Salah satu bahaya terbesar dari mengonsumsi daging anjing adalah penyebaran rabies pada manusia. Jika tak diolah secara benar, dapat terjangkit penyakit rabies. Bukan itu saja, orang yang memasak daging anjing ini juga dapat ikut tertular rabies.

Badan Kesehatan Dunia (World Health Organization/WHO) juga mengatakan bahwa salah satu risiko penyebaran rabies berasal dari peredaran daging anjing secara bebas. Tidak sedikit anjing rabies yang dikirim ke kota-kota besar untuk dijadikan pasokan makanan.

2. Trichinosis

Jika orang memakan daging mentah atau kurang matang dari hewan yang terinfeksi parasit Trichinella, bisa menyebabkan penyakit Trichinosis. Begitu parasit ini ada di tubuh manusia, maka dapat menyebabkan radang pada pembuluh darah.

Tanda, gejala, dan tingkat keparahan trichinosis bervariasi. Namun jika infeksinya berat, orang mungkin akan mengalami kesulitan dalam mengkoordinasikan gerakan, serta memiliki masalah jantung dan pernapasan.

 

4 dari 4 halaman

3. Kebal dari Antibiotik

Anjing liar atau anjing yang tidak higienis, yang diolah menjadi makanan bisa menyimpan banyak bakteri, kuman, dan penyakit virus. Anjing pun sering diberikan antibiotik dosis tinggi sebagai pencegahan penularan penyakit.Besarnya kandungan antibiotik pada daging anjing inilah yang berbahaya bagi manusia.

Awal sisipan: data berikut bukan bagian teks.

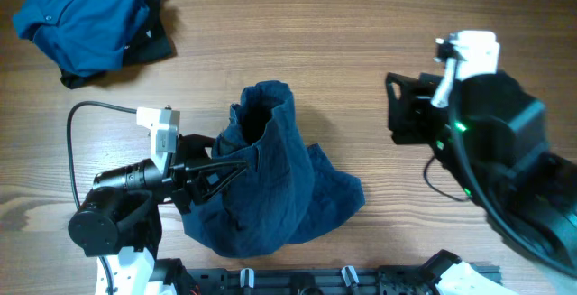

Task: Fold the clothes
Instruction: 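Release the right gripper and raise it away from the trousers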

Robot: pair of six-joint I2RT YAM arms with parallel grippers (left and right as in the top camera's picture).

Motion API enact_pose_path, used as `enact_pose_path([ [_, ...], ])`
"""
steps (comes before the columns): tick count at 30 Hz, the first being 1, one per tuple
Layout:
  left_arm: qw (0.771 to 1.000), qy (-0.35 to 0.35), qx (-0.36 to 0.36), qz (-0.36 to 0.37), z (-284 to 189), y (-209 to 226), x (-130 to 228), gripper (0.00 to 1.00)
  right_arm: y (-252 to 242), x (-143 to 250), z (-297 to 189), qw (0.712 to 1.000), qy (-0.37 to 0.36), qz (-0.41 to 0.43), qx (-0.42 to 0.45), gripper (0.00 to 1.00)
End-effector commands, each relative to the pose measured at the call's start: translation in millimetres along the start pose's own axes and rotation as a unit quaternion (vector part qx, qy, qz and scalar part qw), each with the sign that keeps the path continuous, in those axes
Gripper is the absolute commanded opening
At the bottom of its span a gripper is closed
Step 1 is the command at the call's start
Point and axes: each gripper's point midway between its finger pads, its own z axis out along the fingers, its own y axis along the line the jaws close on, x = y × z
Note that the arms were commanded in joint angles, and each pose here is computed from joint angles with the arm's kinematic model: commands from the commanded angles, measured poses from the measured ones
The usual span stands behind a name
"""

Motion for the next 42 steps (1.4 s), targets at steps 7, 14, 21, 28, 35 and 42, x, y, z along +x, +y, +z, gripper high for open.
enact_pose_path([
  [7, 0.999, 0.037, 0.009, 0.022, -0.3, -11.2, 5.1, 0.27, 28.9, 39.2, 103.9, 0.989, 0.122, -0.084, 0.022, 0.63],
  [14, 0.999, 0.049, 0.008, 0.008, -1.9, -10.7, 8.7, 0.23, 19.9, 76.0, 175.4, 0.967, 0.241, -0.069, -0.038, 0.66],
  [21, 0.999, 0.052, 0.008, 0.008, -2.0, -10.8, 9.9, 0.24, 29.1, 99.1, 205.0, 0.927, 0.324, -0.005, -0.187, 0.65],
  [28, 0.998, 0.069, 0.011, 0.008, -2.7, -11.8, 15.5, 0.24, 36.4, 126.4, 215.9, 0.905, 0.366, -0.028, -0.217, 0.59],
  [35, 0.998, 0.069, 0.011, 0.004, -2.7, -11.8, 15.5, 0.24, 50.2, 144.4, 216.7, 0.891, 0.39, -0.042, -0.227, 0.59],
  [42, 0.998, 0.069, 0.01, -0.004, -2.7, -11.8, 15.5, 0.23, 61.0, 171.9, 226.6, 0.881, 0.423, -0.053, -0.206, 0.59],
])
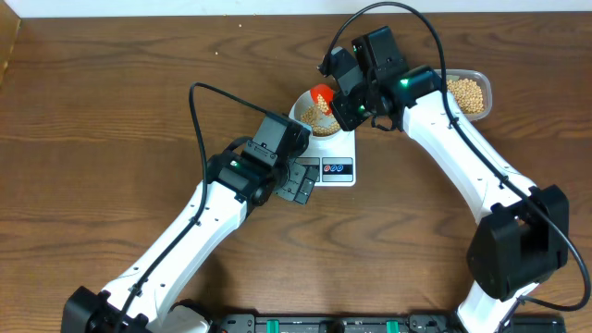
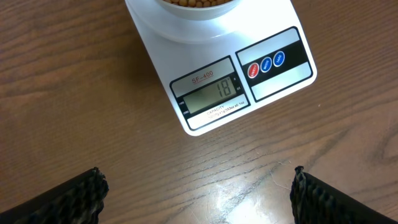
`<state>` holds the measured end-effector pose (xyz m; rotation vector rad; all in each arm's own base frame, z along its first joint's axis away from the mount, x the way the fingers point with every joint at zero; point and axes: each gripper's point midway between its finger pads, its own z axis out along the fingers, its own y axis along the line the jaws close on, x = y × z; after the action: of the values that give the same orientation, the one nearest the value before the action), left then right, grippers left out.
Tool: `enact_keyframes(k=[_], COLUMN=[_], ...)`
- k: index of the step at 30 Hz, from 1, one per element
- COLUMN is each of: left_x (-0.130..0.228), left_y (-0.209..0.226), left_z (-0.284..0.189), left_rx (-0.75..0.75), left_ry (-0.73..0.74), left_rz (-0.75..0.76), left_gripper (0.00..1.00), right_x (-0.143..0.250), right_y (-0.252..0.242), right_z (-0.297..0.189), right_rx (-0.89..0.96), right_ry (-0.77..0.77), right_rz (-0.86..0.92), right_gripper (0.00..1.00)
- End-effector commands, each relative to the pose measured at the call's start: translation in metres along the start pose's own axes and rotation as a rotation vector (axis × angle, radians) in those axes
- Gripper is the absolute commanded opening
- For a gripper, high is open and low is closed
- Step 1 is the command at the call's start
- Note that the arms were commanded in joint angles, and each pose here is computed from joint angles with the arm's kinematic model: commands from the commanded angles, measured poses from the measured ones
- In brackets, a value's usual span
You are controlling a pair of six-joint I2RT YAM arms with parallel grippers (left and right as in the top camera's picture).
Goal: Scoop item into bowl and weigh 50g on scale
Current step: 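Tilt the scoop to pour soybeans into the grey bowl, then move the empty scoop with the right gripper back to the soybean tub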
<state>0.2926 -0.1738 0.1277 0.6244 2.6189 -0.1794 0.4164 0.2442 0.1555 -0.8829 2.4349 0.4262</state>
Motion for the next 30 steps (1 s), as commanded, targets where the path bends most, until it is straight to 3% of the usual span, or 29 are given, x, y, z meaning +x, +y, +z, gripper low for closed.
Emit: enact_keyframes(k=[1,11,21,30], left_x=[0.004,0.004,0.004,0.004], left_y=[0.002,0.002,0.002,0.002], left_z=[0.004,0.004,0.004,0.004], left_rx=[-0.005,-0.005,-0.005,-0.005], left_ry=[0.017,0.017,0.017,0.017], left_rz=[-0.007,-0.007,-0.007,-0.007], left_gripper=[0.96,0.96,0.96,0.96], right_x=[-0.01,-0.017,-0.031,-0.03], right_y=[0.004,0.019,0.02,-0.001], right_z=[-0.013,-0.018,-0.047,-0.066], right_rx=[0.018,0.034,0.075,0.052], right_ry=[-0.034,-0.049,-0.114,-0.149], right_rz=[-0.107,-0.262,-0.279,-0.035], right_gripper=[0.01,0.01,0.01,0.01])
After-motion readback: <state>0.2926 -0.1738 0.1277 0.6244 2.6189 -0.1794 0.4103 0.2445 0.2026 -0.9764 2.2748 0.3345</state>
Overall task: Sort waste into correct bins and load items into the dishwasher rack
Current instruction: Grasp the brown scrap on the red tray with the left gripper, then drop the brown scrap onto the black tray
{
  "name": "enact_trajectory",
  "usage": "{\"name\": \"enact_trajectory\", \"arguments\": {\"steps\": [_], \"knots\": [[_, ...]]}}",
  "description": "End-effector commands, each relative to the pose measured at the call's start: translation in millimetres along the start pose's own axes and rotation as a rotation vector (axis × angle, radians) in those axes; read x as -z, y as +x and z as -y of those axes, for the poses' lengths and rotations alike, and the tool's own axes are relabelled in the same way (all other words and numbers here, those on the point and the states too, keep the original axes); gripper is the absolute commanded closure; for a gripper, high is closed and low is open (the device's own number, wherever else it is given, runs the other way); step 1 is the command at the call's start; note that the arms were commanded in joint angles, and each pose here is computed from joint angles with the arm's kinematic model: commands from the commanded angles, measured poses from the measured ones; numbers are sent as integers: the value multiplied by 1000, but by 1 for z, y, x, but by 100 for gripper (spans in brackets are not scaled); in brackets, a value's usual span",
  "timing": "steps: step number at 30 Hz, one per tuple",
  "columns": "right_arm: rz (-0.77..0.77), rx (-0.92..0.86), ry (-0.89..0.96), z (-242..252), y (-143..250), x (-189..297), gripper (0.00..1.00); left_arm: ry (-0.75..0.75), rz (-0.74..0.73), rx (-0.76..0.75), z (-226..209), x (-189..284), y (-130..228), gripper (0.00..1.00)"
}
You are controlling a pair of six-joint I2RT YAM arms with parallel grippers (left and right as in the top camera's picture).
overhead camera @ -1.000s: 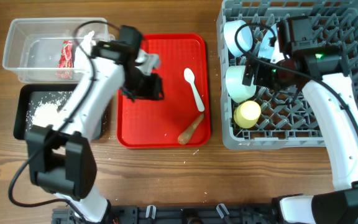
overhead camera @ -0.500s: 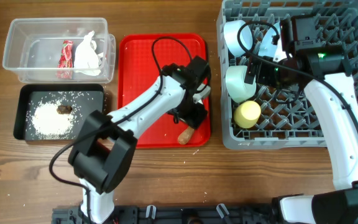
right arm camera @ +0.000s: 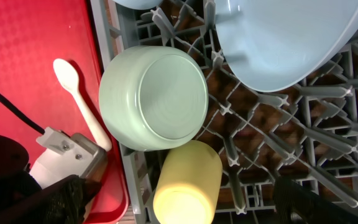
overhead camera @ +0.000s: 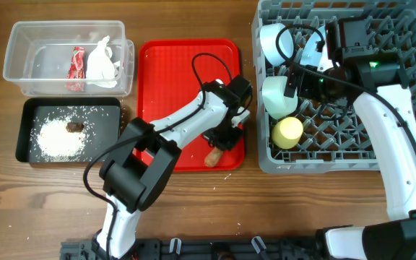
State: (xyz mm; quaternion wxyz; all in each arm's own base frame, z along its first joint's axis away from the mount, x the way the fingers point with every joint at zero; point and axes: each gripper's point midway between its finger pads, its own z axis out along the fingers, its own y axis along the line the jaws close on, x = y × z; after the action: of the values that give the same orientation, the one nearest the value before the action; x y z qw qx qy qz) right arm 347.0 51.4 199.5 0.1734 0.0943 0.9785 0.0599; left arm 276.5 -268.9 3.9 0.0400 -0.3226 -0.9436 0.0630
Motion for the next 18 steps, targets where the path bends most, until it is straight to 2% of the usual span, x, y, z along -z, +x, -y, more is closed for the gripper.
{"name": "enact_trajectory", "arguments": {"steps": [1, 6, 10, 13, 15, 17, 18], "knots": [[20, 10, 20, 3, -7, 2, 0, -16, -34, 6, -4, -7, 6, 96], [33, 11, 15, 2, -10, 2, 0, -112, -35, 50, -33, 30, 3, 96], [35, 11, 15, 2, -10, 2, 0, -111, 78, 154, -66, 99, -17, 96], [35, 11, 15, 2, -10, 2, 0, -113, 192, 302, -102, 147, -21, 96], [39, 11, 13, 2, -11, 2, 1, -133, 279, 489, -149, 178, -9, 96], [45, 11, 12, 1, -13, 2, 0, -177, 334, 821, -215, 199, 23, 96], [45, 11, 11, 1, -13, 2, 0, -174, 344, 938, -239, 203, 38, 96]]}}
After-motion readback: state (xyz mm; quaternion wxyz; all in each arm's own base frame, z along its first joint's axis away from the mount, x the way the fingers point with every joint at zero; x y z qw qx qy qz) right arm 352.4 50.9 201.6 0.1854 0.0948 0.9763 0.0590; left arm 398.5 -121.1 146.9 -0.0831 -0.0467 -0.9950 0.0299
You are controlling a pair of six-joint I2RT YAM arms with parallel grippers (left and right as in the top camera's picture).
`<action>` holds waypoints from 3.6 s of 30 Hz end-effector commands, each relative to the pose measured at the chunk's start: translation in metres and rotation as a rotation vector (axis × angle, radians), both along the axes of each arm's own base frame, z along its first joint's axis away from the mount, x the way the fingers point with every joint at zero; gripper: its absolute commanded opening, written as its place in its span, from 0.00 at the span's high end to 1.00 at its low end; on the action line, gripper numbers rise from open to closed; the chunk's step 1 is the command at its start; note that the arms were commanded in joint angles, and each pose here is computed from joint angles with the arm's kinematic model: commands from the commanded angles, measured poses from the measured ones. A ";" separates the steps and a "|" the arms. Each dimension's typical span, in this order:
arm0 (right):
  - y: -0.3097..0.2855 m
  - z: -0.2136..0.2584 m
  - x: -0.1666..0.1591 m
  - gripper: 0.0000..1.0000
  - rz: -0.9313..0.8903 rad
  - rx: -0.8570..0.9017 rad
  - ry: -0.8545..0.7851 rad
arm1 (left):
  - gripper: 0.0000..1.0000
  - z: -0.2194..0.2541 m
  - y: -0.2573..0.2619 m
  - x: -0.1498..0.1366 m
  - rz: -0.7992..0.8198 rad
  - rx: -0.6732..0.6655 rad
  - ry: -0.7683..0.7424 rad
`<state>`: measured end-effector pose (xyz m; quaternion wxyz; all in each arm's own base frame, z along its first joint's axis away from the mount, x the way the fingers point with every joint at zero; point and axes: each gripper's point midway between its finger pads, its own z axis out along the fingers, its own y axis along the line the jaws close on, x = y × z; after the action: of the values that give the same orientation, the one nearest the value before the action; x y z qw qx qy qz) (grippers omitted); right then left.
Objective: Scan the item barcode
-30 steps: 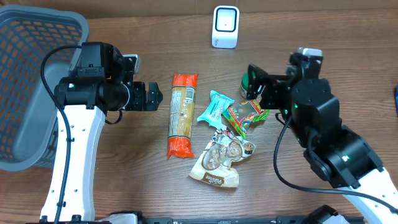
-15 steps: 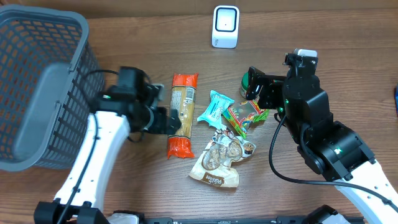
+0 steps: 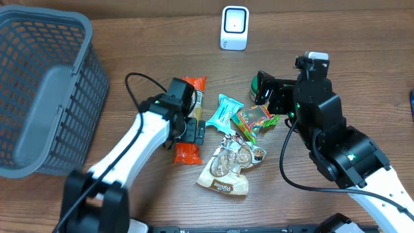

Pasalnya, ketika manusia mengonsumsi daging anjing tersebut maka sistem kekebalan tubuh mereka akan berubah dan penuh dengan antibiotik.Jika suatu saat mereka sakit, maka penyakit di tubuh mereka tidak akan mempan diobati dengan menggunakan antibiotik.

4. Infeksi Bakteri

Konsumsi daging mamalia berkaki empat ini juga berpotensi pada infeksi akibat parasit seperti E. Coli 107 dan salmonela. Ada juga bahaya yang mengintai, infeksi bakteri seperti antraks, hepatitis, dan leptospirosis yang bisa menyebar melalui daging anjing kepada manusia.

5. Hipertensi

WHO mengungkapkan konsumsi natrium sebaiknya tak lebih dari 2 miligram per hari. Sedangkan dalam 100 gram daging anjing, terdapat 1,06 miligram natrium. Dalam artian mengonsumi daging anjing ditambah asupan natrium dari sumber makanan lain per hari. Bukan tak mungkin tekanan darahnya akan melampaui batas yang meningkatkan risiko hipertensi.